Work item ▸
Lines of the data that contain the word "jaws" are the ones to copy.
————————
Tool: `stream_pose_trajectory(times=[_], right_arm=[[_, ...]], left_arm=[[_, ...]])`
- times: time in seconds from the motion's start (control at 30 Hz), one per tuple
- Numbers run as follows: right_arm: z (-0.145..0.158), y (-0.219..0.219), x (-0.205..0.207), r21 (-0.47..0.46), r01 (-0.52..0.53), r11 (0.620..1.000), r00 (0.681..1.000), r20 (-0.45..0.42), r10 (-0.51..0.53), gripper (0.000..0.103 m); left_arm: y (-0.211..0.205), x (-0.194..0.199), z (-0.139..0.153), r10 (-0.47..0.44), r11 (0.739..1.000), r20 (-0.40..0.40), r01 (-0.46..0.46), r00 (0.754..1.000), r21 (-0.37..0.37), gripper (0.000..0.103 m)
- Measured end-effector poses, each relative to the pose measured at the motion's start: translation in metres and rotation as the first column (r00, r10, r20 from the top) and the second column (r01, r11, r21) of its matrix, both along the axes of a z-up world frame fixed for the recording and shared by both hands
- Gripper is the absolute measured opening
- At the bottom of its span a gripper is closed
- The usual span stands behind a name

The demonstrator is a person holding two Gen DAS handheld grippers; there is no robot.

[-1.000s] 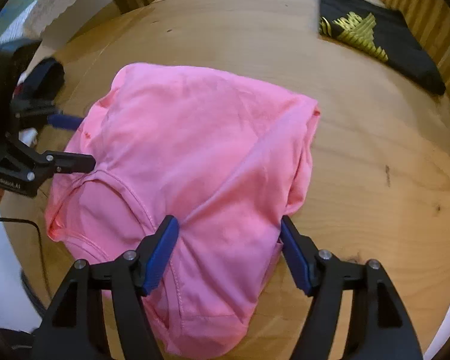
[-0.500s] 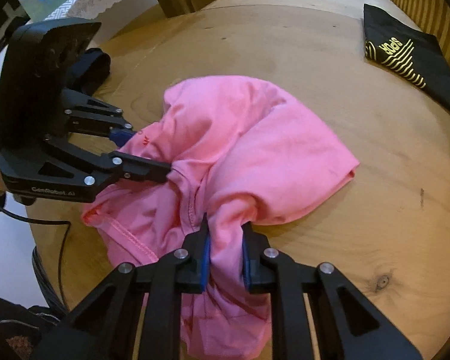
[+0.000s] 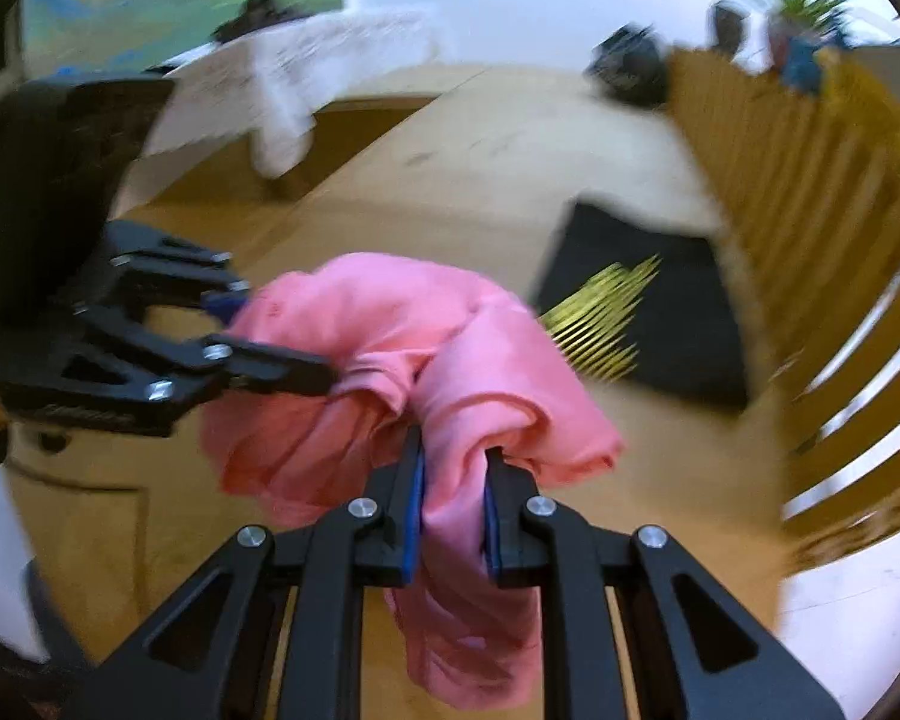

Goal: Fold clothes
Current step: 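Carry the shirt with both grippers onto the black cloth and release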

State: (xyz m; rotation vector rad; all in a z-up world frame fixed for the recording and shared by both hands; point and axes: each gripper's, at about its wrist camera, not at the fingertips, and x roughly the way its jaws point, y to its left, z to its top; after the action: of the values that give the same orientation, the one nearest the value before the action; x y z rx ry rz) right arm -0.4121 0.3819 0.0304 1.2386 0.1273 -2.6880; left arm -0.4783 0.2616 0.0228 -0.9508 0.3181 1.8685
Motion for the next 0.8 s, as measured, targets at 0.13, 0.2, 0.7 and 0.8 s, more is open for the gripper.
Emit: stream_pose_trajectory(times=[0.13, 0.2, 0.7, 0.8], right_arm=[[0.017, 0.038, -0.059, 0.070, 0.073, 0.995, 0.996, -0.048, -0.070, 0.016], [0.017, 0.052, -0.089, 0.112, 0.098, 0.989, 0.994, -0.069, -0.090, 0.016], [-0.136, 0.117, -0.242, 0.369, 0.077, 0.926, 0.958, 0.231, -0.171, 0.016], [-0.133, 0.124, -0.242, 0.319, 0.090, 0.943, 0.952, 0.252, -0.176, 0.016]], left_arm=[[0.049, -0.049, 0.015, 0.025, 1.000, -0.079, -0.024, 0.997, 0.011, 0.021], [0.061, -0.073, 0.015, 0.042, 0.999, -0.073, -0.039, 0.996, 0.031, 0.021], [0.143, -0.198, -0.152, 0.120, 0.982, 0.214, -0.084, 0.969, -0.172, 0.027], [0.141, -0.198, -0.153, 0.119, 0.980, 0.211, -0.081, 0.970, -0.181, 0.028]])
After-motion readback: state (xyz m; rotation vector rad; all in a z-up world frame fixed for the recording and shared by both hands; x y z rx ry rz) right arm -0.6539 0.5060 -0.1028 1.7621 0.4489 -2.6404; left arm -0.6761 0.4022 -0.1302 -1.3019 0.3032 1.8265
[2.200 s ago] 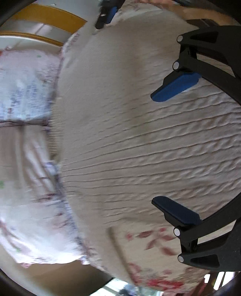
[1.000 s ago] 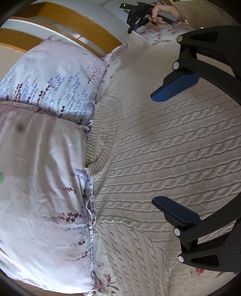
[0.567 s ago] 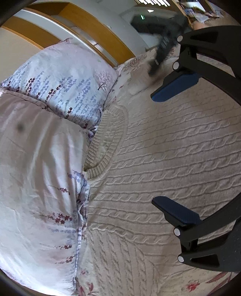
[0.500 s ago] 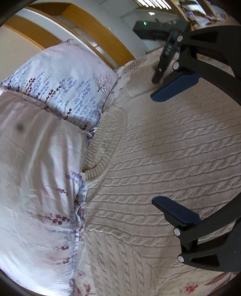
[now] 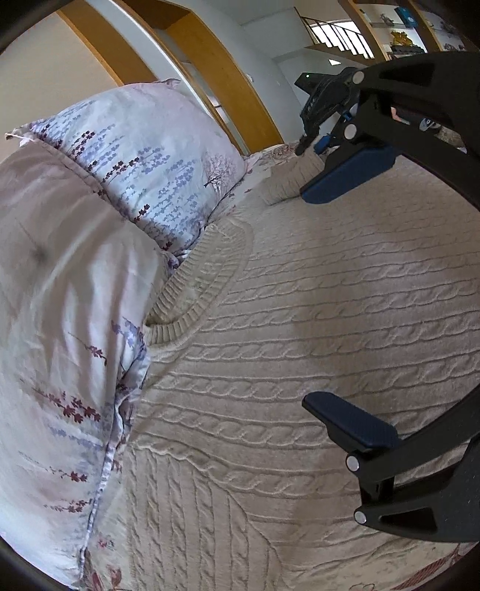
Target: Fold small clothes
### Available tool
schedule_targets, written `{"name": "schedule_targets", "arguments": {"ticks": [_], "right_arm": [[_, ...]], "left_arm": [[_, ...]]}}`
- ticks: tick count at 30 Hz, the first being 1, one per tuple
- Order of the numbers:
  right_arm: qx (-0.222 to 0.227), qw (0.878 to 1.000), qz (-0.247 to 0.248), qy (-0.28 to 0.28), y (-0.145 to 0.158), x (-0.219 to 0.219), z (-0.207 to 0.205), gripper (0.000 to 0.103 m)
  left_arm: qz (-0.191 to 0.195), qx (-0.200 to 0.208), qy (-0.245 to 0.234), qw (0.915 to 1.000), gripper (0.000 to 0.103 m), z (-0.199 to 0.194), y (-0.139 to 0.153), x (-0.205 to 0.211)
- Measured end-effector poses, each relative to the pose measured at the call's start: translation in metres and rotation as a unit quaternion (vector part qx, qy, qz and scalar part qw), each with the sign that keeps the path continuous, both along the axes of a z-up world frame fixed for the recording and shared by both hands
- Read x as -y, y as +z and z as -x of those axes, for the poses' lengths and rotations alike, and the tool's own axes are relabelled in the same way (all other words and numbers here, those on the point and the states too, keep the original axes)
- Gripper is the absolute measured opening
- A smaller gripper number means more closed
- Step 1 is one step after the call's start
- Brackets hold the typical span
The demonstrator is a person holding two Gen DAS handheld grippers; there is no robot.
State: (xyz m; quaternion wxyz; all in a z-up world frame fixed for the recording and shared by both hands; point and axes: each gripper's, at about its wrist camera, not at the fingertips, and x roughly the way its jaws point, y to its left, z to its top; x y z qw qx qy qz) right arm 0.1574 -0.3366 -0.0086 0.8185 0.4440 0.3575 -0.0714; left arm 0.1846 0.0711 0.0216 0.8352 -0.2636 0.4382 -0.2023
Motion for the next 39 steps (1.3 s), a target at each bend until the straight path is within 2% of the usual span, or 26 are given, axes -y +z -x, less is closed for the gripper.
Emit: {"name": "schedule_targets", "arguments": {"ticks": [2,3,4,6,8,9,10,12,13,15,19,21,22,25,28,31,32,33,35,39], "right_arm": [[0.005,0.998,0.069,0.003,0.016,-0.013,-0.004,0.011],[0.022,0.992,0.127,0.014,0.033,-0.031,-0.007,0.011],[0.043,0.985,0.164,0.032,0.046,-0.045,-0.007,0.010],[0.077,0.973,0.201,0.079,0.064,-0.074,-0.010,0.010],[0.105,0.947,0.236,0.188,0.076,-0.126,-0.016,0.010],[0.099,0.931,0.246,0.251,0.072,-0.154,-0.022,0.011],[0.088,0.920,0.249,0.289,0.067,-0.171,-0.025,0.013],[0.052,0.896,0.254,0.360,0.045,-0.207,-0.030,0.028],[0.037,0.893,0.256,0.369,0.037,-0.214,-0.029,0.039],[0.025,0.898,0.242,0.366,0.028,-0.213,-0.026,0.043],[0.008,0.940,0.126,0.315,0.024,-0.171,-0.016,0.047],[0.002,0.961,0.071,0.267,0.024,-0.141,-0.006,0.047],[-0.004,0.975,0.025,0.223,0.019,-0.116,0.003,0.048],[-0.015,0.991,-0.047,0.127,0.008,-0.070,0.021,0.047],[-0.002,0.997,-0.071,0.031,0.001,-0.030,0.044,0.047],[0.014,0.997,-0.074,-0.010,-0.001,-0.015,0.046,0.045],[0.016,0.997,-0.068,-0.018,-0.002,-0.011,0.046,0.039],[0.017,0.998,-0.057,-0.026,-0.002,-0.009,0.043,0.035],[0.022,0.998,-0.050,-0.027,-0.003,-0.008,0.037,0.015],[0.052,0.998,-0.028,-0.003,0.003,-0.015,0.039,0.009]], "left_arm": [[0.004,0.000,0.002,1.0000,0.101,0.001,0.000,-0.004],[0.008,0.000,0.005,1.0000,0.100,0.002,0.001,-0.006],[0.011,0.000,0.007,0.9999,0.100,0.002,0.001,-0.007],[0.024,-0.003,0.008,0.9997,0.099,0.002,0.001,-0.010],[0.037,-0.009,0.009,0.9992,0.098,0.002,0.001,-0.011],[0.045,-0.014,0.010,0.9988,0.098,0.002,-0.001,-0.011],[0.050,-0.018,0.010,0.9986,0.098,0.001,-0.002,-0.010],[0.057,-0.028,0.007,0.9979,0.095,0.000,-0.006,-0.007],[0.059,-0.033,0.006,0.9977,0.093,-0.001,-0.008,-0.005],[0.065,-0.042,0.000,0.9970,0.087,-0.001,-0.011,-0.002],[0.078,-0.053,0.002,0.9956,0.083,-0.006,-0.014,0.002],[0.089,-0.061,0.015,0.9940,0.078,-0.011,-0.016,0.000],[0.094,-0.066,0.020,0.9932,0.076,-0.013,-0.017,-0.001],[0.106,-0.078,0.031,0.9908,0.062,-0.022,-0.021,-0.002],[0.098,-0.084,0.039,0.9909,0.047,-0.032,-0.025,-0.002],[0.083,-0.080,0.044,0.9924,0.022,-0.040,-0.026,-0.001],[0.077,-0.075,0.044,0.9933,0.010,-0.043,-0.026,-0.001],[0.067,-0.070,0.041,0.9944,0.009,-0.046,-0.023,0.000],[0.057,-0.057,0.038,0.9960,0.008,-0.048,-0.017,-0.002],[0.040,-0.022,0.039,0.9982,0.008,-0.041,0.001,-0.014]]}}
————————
Answer space ▸
State: (xyz m; rotation vector rad; all in a z-up world frame fixed for the recording and shared by both hands; point and axes: each gripper's, at about its wrist camera, not at the fingertips, and x roughly the way its jaws point, y to its left, z to its top; after the action: of the values that give the same orientation, the one nearest the value before the action; x y z rx ry rz) right arm -0.4121 0.3819 0.0304 1.2386 0.1273 -2.6880; left arm -0.4783 0.2616 0.0228 -0.9508 0.3181 1.8685
State: (xyz m; quaternion wxyz; all in a z-up world frame fixed for the recording and shared by both hands; point and axes: each gripper's, at about its wrist camera, not at the fingertips, and x roughly the way its jaws point, y to its left, z to its top; x y z qw qx qy qz) right arm 0.1574 -0.3366 -0.0086 0.8185 0.4440 0.3575 -0.0714; left arm 0.1846 0.0711 0.0216 0.8352 -0.2636 0.4382 -0.2023

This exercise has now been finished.